§ **Exercise**:
Every entry below, first to last, should be restated word for word.

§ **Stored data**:

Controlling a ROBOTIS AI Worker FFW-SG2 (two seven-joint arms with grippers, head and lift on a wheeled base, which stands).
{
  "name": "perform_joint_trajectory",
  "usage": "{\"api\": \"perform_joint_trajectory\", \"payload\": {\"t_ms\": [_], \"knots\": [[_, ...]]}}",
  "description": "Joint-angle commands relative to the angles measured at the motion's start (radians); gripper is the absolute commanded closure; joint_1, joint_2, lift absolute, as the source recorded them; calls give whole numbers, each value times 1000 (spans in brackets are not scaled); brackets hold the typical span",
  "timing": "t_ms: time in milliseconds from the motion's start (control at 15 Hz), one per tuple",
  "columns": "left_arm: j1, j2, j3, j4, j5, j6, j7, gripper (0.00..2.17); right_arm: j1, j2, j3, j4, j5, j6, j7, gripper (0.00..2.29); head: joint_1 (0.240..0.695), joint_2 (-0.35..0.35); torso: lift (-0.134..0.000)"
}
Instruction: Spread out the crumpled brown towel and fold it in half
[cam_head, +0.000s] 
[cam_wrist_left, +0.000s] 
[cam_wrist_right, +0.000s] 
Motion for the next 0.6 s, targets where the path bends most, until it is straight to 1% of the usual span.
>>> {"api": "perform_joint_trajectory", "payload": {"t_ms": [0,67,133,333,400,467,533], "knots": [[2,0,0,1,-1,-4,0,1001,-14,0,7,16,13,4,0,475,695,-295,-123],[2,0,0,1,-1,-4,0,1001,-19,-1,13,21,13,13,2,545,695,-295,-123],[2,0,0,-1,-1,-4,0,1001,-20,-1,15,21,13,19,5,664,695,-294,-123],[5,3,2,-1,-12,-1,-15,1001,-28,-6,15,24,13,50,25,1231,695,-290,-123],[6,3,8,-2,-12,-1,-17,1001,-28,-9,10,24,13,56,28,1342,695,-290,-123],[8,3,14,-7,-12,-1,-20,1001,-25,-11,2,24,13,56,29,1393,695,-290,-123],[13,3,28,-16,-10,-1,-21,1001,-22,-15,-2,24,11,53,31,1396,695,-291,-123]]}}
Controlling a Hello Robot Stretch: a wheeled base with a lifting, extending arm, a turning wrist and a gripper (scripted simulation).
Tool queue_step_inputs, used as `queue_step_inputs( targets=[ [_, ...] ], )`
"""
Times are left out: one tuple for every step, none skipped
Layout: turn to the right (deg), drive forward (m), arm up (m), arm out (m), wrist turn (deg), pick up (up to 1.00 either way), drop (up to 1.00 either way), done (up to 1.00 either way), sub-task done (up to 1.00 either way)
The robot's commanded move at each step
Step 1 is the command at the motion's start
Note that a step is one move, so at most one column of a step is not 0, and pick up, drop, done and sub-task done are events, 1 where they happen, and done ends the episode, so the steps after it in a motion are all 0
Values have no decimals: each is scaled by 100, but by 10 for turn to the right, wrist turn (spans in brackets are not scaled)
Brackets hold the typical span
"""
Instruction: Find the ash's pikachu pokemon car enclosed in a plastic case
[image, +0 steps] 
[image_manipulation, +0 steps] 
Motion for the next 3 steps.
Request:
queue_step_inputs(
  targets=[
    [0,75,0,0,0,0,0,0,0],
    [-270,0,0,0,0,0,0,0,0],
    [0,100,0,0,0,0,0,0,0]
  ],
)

§ **Response to the task**:
Controlling a ROBOTIS AI Worker FFW-SG2 (two seven-joint arms with grippers, head and lift on a wheeled base, which stands).
{
  "name": "perform_joint_trajectory",
  "usage": "{\"api\": \"perform_joint_trajectory\", \"payload\": {\"t_ms\": [_], \"knots\": [[_, ...]]}}",
  "description": "Joint-angle commands relative to the angles measured at the motion's start (radians); gripper is the absolute commanded closure; joint_1, joint_2, lift absolute, as the source recorded them; calls give whole numbers, each value times 1000 (spans in brackets are not scaled); brackets hold the typical span",
  "timing": "t_ms: time in milliseconds from the motion's start (control at 15 Hz), one per tuple",
  "columns": "left_arm: j1, j2, j3, j4, j5, j6, j7, gripper (0.00..2.17); right_arm: j1, j2, j3, j4, j5, j6, j7, gripper (0.00..2.29); head: joint_1 (0.240..0.695), joint_2 (-0.35..0.35); torso: lift (-0.134..0.000)"
}
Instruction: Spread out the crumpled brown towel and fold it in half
[cam_head, +0.000s] 
[cam_wrist_left, +0.000s] 
[cam_wrist_right, +0.000s] 
Motion for the next 0.6 s, targets where the path bends most, until it is straight to 1% of the usual span.
>>> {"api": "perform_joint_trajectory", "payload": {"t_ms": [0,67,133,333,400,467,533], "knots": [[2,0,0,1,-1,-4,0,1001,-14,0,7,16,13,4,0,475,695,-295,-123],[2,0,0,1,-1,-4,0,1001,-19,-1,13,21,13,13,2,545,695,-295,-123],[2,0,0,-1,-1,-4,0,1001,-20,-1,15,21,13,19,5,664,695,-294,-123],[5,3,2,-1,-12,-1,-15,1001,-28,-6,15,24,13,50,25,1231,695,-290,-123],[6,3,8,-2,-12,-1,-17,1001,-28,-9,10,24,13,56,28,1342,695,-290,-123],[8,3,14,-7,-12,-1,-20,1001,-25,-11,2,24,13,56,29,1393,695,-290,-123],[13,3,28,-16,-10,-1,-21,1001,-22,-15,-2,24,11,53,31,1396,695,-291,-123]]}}
Controlling a Hello Robot Stretch: a wheeled base with a lifting, extending arm, a turning wrist and a gripper (scripted simulation).
Tool queue_step_inputs, used as `queue_step_inputs( targets=[ [_, ...] ], )`
"""
Times are left out: one tuple for every step, none skipped
Layout: turn to the right (deg), drive forward (m), arm up (m), arm out (m), wrist turn (deg), pick up (up to 1.00 either way), drop (up to 1.00 either way), done (up to 1.00 either way), sub-task done (up to 1.00 either way)
The robot's commanded move at each step
Step 1 is the command at the motion's start
Note that a step is one move, so at most one column of a step is not 0, and pick up, drop, done and sub-task done are events, 1 where they happen, and done ends the episode, so the steps after it in a motion are all 0
Values have no decimals: each is scaled by 100, but by 10 for turn to the right, wrist turn (spans in brackets are not scaled)
Brackets hold the typical span
"""
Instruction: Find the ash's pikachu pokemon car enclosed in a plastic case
[image, +0 steps] 
[image_manipulation, +0 steps] 
Motion for the next 3 steps.
Request:
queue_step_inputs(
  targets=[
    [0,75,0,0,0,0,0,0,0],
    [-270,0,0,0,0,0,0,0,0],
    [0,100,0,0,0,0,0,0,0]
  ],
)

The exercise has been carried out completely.